#### YOUR TASK
What you give back should be exactly the opening lines of the data, ending with the line that contains "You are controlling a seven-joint" and including it.

#### DATA LISTING
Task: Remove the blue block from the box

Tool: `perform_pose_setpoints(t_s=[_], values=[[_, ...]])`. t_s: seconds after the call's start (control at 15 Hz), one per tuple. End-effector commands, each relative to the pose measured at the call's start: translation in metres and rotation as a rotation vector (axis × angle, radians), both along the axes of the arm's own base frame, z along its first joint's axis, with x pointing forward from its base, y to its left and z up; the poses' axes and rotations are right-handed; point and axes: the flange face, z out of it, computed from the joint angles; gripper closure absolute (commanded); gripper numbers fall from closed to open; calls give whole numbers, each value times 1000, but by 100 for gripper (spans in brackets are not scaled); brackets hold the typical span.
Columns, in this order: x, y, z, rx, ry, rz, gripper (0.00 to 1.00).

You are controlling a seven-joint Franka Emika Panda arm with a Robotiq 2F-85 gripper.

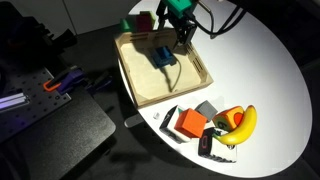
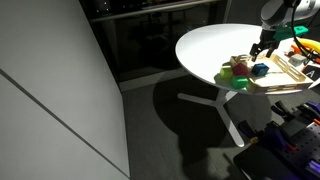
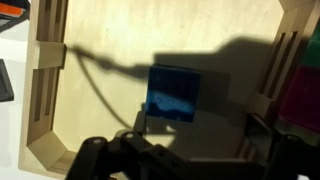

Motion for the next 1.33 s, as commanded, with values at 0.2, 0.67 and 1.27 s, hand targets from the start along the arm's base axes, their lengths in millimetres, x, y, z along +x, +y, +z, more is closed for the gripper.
perform_pose_setpoints(t_s=[0.2,0.67,1.27], values=[[0,-4,-15,-45,33,-45,0],[0,-7,-27,-56,8,-46,0],[-1,-9,-41,-51,-8,-47,0]])
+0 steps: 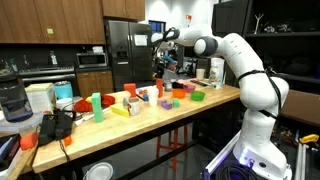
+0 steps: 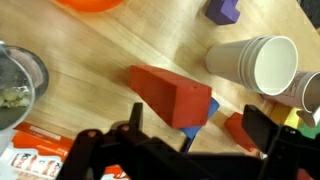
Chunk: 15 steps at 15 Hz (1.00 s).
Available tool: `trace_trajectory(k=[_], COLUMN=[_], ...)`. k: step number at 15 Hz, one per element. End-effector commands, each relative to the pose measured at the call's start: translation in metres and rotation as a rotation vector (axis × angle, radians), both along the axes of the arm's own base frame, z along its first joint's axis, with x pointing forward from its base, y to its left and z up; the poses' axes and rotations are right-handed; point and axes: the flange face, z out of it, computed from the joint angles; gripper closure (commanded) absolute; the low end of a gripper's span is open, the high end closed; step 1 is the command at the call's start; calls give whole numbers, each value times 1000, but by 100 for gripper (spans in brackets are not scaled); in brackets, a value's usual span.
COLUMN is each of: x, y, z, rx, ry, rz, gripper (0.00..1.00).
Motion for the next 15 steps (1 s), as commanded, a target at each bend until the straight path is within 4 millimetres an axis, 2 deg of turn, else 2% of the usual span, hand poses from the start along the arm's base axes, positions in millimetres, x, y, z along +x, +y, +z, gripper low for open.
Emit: trace_trajectory(k=[1, 2, 3, 6, 9, 12, 15], x=[9, 11, 11, 12, 9, 7, 5], y=[-2, -1, -1, -1, -1, -3, -6], z=[-22, -28, -32, -38, -38, -37, -36], rx=[67, 72, 77, 83, 82, 78, 76], ry=[12, 17, 21, 34, 50, 64, 77], rz=[34, 38, 37, 21, 21, 11, 4], gripper=[0, 0, 18, 39, 65, 85, 85])
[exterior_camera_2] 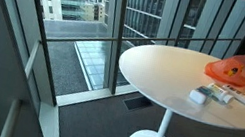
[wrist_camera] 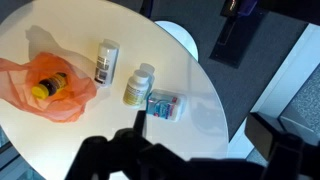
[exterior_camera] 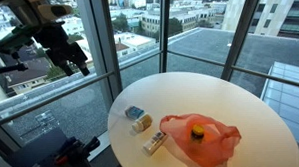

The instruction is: Place the white bottle on the right inside the plastic bag

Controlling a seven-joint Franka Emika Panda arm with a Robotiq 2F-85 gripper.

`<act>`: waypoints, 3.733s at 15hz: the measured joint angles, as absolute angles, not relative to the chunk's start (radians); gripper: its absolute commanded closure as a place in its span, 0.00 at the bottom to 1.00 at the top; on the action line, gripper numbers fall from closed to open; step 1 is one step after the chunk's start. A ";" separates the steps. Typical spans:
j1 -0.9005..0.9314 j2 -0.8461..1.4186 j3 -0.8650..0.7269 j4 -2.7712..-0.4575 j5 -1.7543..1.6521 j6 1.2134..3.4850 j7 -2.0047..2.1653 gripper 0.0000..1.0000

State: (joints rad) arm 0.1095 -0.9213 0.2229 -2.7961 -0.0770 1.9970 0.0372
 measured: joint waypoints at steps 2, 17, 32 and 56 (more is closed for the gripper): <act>0.109 -0.921 0.223 -2.796 -0.077 1.997 0.037 0.00; -0.031 -0.720 0.070 -2.655 -0.076 2.168 0.059 0.00; -0.067 -0.501 -0.108 -2.674 -0.050 2.328 0.029 0.00; -0.160 -0.016 -0.278 -2.642 0.172 2.602 -0.247 0.00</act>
State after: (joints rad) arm -0.1600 -0.0160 -0.2780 -2.6421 0.1716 2.6023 -0.2472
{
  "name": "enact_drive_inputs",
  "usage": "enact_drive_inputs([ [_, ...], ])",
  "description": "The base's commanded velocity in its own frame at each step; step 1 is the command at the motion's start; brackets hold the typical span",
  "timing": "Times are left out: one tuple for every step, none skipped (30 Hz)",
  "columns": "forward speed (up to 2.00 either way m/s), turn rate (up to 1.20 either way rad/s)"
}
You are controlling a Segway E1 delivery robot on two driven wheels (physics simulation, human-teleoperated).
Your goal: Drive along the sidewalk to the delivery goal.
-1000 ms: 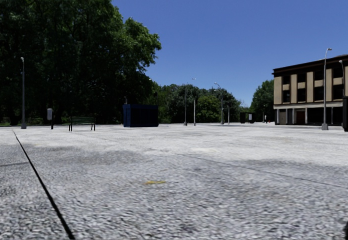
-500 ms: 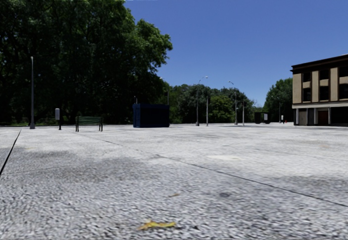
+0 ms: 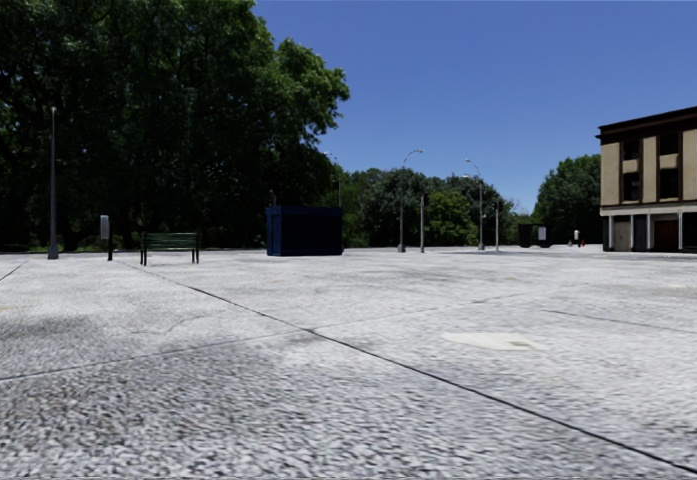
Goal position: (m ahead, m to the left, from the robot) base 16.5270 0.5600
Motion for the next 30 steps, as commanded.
enact_drive_inputs([
  [2.00,0.00],
  [2.00,0.00],
  [2.00,0.00],
  [2.00,0.00],
  [2.00,0.00],
  [2.00,0.00],
  [2.00,0.00],
  [2.00,0.00],
  [2.00,0.00],
  [2.00,0.00],
  [2.00,0.00],
  [2.00,0.00],
  [2.00,0.00],
  [2.00,0.00],
  [2.00,0.00],
  [2.00,0.00],
  [2.00,0.00],
  [2.00,0.00],
  [2.00,0.00],
  [2.00,0.00],
  [2.00,0.00],
  [2.00,0.00],
  [2.00,0.00],
  [2.00,0.00],
  [2.00,0.00],
  [2.00,0.00],
  [2.00,0.00],
  [2.00,0.00],
  [2.00,0.00],
  [2.00,0.00],
])
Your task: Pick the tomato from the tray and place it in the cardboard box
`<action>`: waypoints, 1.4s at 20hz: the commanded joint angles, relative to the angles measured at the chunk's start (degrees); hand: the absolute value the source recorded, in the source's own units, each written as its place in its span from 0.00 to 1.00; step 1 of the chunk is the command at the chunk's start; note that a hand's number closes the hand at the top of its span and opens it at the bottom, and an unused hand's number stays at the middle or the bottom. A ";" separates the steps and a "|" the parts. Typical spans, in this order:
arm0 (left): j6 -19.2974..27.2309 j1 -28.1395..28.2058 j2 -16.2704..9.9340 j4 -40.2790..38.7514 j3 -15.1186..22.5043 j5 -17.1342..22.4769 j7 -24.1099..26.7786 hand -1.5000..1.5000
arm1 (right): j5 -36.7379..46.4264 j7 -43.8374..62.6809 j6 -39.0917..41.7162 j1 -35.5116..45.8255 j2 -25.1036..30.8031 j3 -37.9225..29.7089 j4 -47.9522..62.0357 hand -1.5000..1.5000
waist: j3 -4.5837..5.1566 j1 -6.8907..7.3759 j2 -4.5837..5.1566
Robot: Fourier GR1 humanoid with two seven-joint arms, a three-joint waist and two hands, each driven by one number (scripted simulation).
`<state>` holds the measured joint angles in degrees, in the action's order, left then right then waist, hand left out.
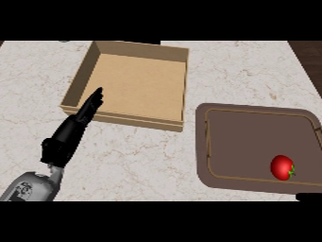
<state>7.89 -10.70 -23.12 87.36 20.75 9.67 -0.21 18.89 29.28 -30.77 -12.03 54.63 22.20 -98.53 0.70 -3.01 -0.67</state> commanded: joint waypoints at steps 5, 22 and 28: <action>-2.05 -3.45 1.10 -0.25 -0.43 0.59 -2.46 0.50 | -6.00 29.04 14.68 1.00 8.02 -1.73 -25.79 0.00 | -0.45 2.01 0.46; -1.87 1.26 7.11 1.44 0.79 -6.67 -1.98 0.50 | -2.93 33.07 22.74 10.20 -8.19 -2.02 -11.39 0.00 | -0.71 3.44 0.74; -5.97 -0.61 6.63 -1.07 -4.85 -6.03 -0.87 0.50 | 4.17 29.94 22.34 11.23 -15.55 -1.31 -5.16 0.00 | -0.70 3.14 0.69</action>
<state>2.99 -12.27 -16.96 86.55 17.79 4.16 -2.14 20.46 59.63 -9.67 -2.48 43.27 21.54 -109.20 0.01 0.08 0.03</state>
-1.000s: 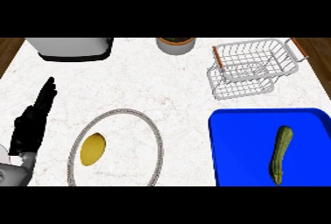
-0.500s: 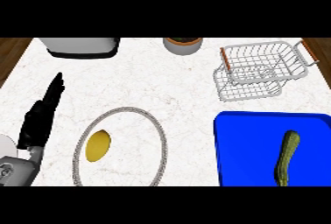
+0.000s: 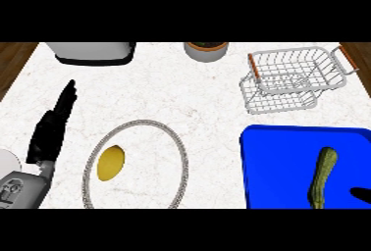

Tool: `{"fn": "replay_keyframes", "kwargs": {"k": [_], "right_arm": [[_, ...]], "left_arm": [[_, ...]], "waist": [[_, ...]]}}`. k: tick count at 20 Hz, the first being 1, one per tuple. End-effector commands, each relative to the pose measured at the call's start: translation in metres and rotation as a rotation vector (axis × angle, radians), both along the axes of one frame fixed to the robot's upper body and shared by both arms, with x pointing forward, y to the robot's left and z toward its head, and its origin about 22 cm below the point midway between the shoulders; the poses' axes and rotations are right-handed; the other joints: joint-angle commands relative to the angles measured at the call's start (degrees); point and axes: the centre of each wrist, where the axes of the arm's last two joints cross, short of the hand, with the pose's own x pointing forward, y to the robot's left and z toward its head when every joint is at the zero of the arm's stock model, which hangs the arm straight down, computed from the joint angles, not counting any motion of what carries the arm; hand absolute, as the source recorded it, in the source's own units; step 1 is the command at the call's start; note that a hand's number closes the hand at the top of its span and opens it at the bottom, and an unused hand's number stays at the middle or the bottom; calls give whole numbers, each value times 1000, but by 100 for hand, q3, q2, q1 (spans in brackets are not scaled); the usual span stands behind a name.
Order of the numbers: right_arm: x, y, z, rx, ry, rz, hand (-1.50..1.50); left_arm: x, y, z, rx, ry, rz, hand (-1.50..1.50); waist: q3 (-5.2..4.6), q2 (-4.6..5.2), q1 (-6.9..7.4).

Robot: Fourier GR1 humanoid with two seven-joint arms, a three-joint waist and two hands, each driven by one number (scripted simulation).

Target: Pick the squash from the tray and place it in the tiered basket

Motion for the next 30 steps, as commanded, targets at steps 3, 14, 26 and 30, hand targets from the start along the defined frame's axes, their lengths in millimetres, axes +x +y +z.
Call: {"fn": "replay_keyframes", "kwargs": {"k": [3, 14, 26, 30], "right_arm": [[21, 11, -5, 92, 170, -71, -150], [40, 17, -14, 12, 245, -32, -150], [45, 36, -31, -33, 279, -30, -150], [43, 49, -59, -9, 291, -31, -150]], "left_arm": [[10, 12, 13, 9, -7, 3, 0], [6, 1, 0, 7, -5, 13, 0], [-5, 4, 3, 8, 9, -6, 0], [-9, 0, -7, -7, 19, 8, 0]], "waist": [[3, -11, -39], [2, -20, -75], [0, -32, -42], [3, -35, -54]]}}
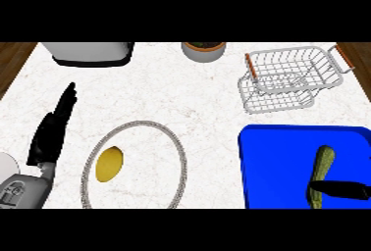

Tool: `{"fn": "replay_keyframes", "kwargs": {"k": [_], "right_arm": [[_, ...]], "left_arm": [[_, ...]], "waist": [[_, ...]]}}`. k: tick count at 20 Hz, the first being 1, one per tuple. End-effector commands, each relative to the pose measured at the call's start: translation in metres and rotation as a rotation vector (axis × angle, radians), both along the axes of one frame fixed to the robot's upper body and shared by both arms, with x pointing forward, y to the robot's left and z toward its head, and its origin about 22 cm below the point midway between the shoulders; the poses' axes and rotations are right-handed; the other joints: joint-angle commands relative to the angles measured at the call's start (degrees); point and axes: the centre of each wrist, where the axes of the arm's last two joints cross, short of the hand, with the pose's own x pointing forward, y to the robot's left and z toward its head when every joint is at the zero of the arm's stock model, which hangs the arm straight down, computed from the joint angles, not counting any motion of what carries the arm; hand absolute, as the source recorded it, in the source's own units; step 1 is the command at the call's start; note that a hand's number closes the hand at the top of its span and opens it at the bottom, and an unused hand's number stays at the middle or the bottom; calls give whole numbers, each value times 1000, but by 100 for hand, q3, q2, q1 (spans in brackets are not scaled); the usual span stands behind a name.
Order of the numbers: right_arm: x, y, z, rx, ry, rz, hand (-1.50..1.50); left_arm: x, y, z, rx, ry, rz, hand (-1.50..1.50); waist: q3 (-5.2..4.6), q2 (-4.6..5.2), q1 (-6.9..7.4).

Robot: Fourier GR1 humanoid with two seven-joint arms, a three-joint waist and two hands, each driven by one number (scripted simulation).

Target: Pick the squash from the tray and place it in the tiered basket

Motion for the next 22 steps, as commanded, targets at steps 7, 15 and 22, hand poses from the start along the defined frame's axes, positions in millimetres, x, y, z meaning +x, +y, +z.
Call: {"fn": "replay_keyframes", "kwargs": {"k": [7, 15, 22], "right_arm": [[20, 1, -6, 76, 137, -182, -150], [22, 10, -41, 118, 146, -163, -150], [47, 0, -51, 156, 156, -150, -150]], "left_arm": [[-6, -2, 3, -9, -2, -6, 0], [2, 2, 21, -1, 1, 13, 0], [-13, -5, -1, 5, -2, -7, 0]], "waist": [[5, -8, 11], [12, -11, 0], [14, -5, 34]]}}
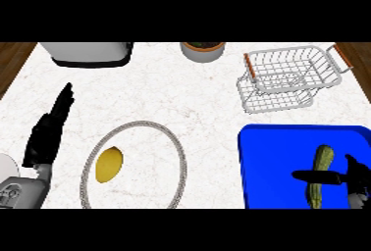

#### SOLUTION TO THE EXERCISE
Task: Remove the blue block from the box

Tool: `perform_pose_setpoints(t_s=[_], values=[[_, ...]])`. t_s: seconds after the call's start (control at 15 Hz), one per tuple. End-effector commands, each relative to the pose measured at the call's start: translation in metres and rotation as a rotation vector (axis × angle, radians), both along the axes of the arm's own base frame, z along its first joint's axis, with x pointing forward from its base, y to its left and z up; the poses' axes and rotations are right-handed; point and axes: the flange face, z out of it, computed from the joint angles; gripper closure absolute (commanded); gripper numbers fall from closed to open; calls give whole numbers, each value times 1000, but by 100 for gripper (spans in brackets are not scaled); brackets hold the typical span.
Columns, in this order: x, y, z, rx, ry, rz, gripper (0.00 to 1.00).

You are controlling a seven-joint Franka Emika Panda arm with a Robotiq 2F-85 gripper.

No more output is required for the exercise.